The Huronian glaciation (or Makganyene glaciation)[1] was a period where at least three ice ages occurred during the deposition of the Huronian Supergroup. Deposition of this largely sedimentary succession extended from approximately 2.5 to 2.2 billion years ago (Gya), during the Siderian and Rhyacian periods of the Paleoproterozoic era. Evidence for glaciation is mainly based on the recognition of diamictite, that is interpreted to be of glacial origin. Deposition of the Huronian succession is interpreted to have occurred within a rift basin that evolved into a largely marine passive margin setting.[2] The glacial diamictite deposits within the Huronian are on par in thickness with Quaternary analogs.
Description
The three glacial diamictite-bearing units of the Huronian are, from the oldest to youngest, the Ramsay Lake, Bruce, and Gowganda formations. Although there are other glacial deposits recognized throughout the world at this time, the Huronian is restricted to the region north of Lake Huron, between Sault Ste. Marie, Ontario, and Rouyn-Noranda, Quebec. Other similar deposits are known from elsewhere in North America, as well as Australia and South Africa.[3]

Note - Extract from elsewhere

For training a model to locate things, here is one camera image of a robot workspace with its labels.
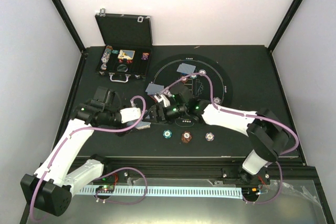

In 1907, Arthur Philemon Coleman first inferred a "lower Huronian ice age"[7][8] from analysis of a geological formation near Lake Huron in Ontario. In his honour, the lower (glacial) member of the Gowganda Formation is referred to as the Coleman member. These rocks have been studied in detail by numerous geologists and are considered to represent the type example of a Paleoproterozoic glaciation.[9][10]
The confusion of the terms glaciation and ice age has led to the more recent impression that the entire time period represents a single glacial event.[11] The term Huronian is used to describe a lithostratigraphic supergroup and should not be used to describe glacial cycles, according to The North American Stratigraphic Code, which defines the proper naming of geologic physical and chrono units.[12]Diachronic or geochronometric units should be used.
Geology and climate
The Gowganda Formation (2.3 Gya) contains "the most widespread and most convincing glaciogenic deposits of this era", according to Eyles and Young. In North America, similar-age deposits are exposed in Michigan, the Medicine Bow Mountains, Wyoming, Chibougamau, Quebec, and central Nunavut. Globally, they occur in the Griquatown Basin of South Africa, as well as India and Australia.[13]
Popular perception is that one or more of the glaciations may have been snowball Earth events, when all or most of Earth's surface was covered in ice.[11][14][15] However the palaeomagnetic evidence that suggests ice sheets were present at low latitudes is contested,[16][17] and the glacial sediments (diamictites) are discontinuous, alternating with carbonate and other sedimentary rocks, indicating temperate climates, providing scant evidence for global glaciation.
The once-reducing atmosphere, now an oxidizing one, was highly reactive and toxic to the anaerobic biosphere. Furthermore, atmospheric methane was depleted by oxygen and reduced to trace gas levels, and replaced by much less powerful greenhouse gases such as carbon dioxide and water vapor, the latter of which was also readily precipitated out of the air at low temperatures. Earth's surface temperature dropped significantly, partly because of the reduced greenhouse effect and partly because solar luminosity and/or geothermal activities were also lower at that time,[6] leading to an icehouse Earth.